== EXERCISE INSTRUCTIONS ==
Please give back, word for word, only the lines starting at the one containing "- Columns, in" and ending at the one containing "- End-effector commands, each" within the material below.
BEGIN
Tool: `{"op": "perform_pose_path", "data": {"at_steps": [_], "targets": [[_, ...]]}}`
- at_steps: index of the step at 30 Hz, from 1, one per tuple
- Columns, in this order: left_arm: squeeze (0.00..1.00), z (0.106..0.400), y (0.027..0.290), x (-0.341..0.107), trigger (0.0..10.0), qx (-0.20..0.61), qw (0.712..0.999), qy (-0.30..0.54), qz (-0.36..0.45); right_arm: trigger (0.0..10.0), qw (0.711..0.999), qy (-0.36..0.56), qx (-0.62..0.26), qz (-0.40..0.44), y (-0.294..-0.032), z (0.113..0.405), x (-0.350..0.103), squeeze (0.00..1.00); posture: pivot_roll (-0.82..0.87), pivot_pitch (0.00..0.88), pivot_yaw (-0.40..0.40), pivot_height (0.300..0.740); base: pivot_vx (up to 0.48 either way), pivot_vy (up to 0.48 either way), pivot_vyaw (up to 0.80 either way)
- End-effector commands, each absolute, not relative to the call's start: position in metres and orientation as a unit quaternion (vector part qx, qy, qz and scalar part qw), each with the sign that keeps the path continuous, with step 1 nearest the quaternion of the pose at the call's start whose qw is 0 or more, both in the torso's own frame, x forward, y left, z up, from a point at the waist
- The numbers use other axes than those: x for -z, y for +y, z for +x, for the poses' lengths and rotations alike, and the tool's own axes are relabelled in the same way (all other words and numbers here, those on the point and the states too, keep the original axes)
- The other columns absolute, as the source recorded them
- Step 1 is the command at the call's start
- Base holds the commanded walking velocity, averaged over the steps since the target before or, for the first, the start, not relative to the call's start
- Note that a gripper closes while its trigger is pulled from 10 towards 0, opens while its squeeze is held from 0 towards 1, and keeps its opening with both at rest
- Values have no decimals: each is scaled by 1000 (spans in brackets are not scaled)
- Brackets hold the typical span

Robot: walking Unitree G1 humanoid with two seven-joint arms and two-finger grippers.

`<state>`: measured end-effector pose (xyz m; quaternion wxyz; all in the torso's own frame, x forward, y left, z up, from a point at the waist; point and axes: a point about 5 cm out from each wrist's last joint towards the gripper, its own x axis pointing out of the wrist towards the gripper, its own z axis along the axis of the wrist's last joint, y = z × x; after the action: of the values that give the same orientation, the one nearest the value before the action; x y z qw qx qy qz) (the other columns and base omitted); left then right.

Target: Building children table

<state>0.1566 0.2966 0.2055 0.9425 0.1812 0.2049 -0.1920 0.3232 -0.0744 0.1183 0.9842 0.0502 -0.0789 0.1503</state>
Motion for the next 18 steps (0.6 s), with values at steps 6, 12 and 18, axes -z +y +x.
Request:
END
== YOUR SOLUTION ==
- Columns, in this order: left_arm: squeeze (0.00..1.00), z (0.106..0.400), y (0.027..0.290), x (-0.341..0.107), trigger (0.0..10.0), qx (-0.20..0.61), qw (0.712..0.999), qy (-0.30..0.54), qz (-0.36..0.45); right_arm: trigger (0.0..10.0), qw (0.711..0.999), qy (-0.36..0.56), qx (-0.62..0.26), qz (-0.40..0.44), y (-0.294..-0.032), z (0.113..0.405), x (-0.350..0.103), squeeze (0.00..1.00); posture: pivot_roll (-0.82..0.87), pivot_pitch (0.00..0.88), pivot_yaw (-0.40..0.40), pivot_height (0.300..0.740); base: pivot_vx (up to 0.48 either way), pivot_vy (up to 0.48 either way), pivot_vyaw (up to 0.80 either way)
- End-effector commands, each absolute, not relative to the call's start: position in metres and orientation as a unit quaternion (vector part qx, qy, qz and scalar part qw), each with the sign that keeps the path continuous, with step 1 nearest the quaternion of the pose at the call's start whose qw is 0 or more, both in the torso's own frame, x forward, y left, z up, from a point at the waist

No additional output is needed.